It must have been a remarkable sight. Composer-lyricist Stephen Sondheim making an extremely rare appearance inside a studio, at the piano, ready to record. He walked into the empty room, sat down at the piano, propped up a piece of music on the stand and nodded at the control booth.
"He looked pretty relaxed, but he really hates performing," said Miles Goodman, co-producer of "Color and Light" (Sony Classical), a new album of Sondheim tunes performed by such jazz artists as Herbie Hancock, Jim Hall and Nancy Wilson, with a brief appearance by the composer. "I think he promised to do it in a weak moment, and then he was just too good a sport to back out."
The recording of the one short track Sondheim had agreed to do took only a few minutes. The reclusive composer had wrestled with which piece of music to select, starting out with five choices before finally settling on the almost completely unknown "They Ask Me Why I Believe in You," a tune written for a never-produced television special in the 1950s.
Goodman kept the event as simple as possible--no photographers, no guests, just the producer, the engineer and Sondheim.
"I just had an intuitive feeling that it was the only way he'd do it," Goodman said. "And that was it. He showed up on time, with the music in his hands, sat down at the piano and played it."
On the recording, Sondheim's spare but keenly focused reading is joined to an improvisation on the same tune by pianist Herbie Hancock. The coupling was assembled with an eye toward establishing a high level of immediacy between the two versions.
It worked for Sondheim.
"I was stunned that Herbie could find so much to take off from," he said in a recent telephone conversation from his New York home. "And because it was piano, and because it's the one instrument I know something about, I really was trying to get into his head and figure out what prompted him to go from Point A to Point B to Point C. I still haven't gotten it, and maybe it's because I don't have an improvisatory head. But just trying to follow his musical mind is fascinating to me."
The album's other co-producer, guitarist Oscar Castro-Neves, agreed.
"When we brought Herbie in," he said, "he hadn't heard the song and, of course, didn't know it at all.
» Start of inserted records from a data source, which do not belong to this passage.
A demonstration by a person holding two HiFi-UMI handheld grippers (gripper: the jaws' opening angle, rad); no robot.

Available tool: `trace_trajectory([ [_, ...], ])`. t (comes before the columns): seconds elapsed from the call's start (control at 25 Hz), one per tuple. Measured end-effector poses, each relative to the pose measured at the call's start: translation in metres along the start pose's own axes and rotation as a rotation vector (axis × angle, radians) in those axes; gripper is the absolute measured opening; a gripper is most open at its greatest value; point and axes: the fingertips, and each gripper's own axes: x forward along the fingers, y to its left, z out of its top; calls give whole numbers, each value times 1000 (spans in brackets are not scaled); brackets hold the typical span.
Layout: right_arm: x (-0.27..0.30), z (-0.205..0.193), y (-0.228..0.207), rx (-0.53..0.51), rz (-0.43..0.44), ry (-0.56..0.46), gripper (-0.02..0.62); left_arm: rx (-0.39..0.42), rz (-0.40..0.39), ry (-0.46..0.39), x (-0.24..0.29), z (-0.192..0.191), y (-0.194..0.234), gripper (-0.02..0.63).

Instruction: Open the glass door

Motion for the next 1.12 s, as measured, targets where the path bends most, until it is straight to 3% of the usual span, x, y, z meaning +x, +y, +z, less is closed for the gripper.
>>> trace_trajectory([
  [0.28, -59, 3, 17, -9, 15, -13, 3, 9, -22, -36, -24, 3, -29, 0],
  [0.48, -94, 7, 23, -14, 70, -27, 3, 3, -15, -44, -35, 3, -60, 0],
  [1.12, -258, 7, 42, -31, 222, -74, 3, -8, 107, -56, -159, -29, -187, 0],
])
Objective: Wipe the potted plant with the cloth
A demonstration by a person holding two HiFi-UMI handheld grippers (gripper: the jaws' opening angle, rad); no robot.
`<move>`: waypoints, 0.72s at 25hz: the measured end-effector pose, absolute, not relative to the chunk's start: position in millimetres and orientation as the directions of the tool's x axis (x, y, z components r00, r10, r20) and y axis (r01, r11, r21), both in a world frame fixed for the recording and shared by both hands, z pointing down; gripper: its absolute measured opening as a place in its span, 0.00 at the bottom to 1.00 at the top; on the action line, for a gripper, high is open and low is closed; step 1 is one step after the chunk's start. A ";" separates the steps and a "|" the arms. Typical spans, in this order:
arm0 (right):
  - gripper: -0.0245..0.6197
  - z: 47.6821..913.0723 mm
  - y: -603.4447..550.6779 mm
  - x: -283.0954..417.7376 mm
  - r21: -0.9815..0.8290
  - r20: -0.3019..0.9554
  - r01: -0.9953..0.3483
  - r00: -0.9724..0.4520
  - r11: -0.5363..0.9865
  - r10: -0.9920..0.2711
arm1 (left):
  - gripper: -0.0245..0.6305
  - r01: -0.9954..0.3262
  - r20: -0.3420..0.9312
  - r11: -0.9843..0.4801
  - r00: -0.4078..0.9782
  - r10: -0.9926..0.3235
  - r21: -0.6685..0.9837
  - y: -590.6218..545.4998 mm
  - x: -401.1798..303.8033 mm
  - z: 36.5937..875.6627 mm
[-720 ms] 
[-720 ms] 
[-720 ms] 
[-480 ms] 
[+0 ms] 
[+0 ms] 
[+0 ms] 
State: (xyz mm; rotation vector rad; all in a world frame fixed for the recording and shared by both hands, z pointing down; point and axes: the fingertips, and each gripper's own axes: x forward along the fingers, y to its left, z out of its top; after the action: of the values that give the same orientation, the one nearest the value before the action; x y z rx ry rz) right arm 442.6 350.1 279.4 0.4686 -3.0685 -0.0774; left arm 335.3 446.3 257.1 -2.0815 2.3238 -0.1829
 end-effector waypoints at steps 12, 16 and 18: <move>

We played Sondheim's tape for him. Herbie listened closely, scratched out a few chords, decided he'd modulate into a new key and went at it. It was totally spontaneous, which is exactly what we wanted to capture--his first, sudden impression of the song."
The result is a perfect symbol of the album itself, a strikingly expressive creative linkage of Sondheim and jazz--the kind of linkage that many observers felt could never be effective. But there can be little doubt that this entertaining, breakthrough recording by an impressive lineup of performers opens the door to further examination of the wealth of material in his catalogue.
Sondheim, who celebrated his 65th birthday on March 22, has been for the last 2 1/2 decades (via such shows as "Company," "Follies," "Sweeney Todd," "Sunday in the Park With George" and "Into the Woods") the most persistently creative--not to mention one of the most persistently criticized--force in the Broadway musical theater. (His "Assassins" is currently being staged at the Los Angeles Theatre Center.)
Yet, with the exception of "Send in the Clowns"--recorded with great intensity by Sarah Vaughan in 1981--and isolated instances such as a Sondheim recording in the '80s by the vocal duo of Jackie Cain and Roy Kral, his music has rarely been performed by jazz artists. But neither he nor the producers buy the often-expressed premise that his music is somehow inappropriate for examination by jazz players because his tunes depart too far from standard song form or because they integrate lyric and melody too concisely to allow for free-ranging improvisations.
"I welcome the attention," Sondheim said. "And I'm frankly surprised that others haven't picked up on some of this music before. I guess I can understand why for freely improvising musicians--jazz people, let's say--the music is maybe too structured and doesn't give them enough freedom to just take off. At least I've heard that comment.
"But maybe it has something to do with unfamiliarity. I've written a number of standard-form works with very simple lyrics--ballads, mostly. And a couple of singers have picked up on them. So I think part of it is exposure. If people could hear the tunes it might be different."
If the reception to "Color and Light" is any indication, Sondheim is correct about the importance of exposure. The album has been an almost instant hit, arriving on the Billboard contemporary jazz chart at No. 10 and later climbing to the No. 2 position.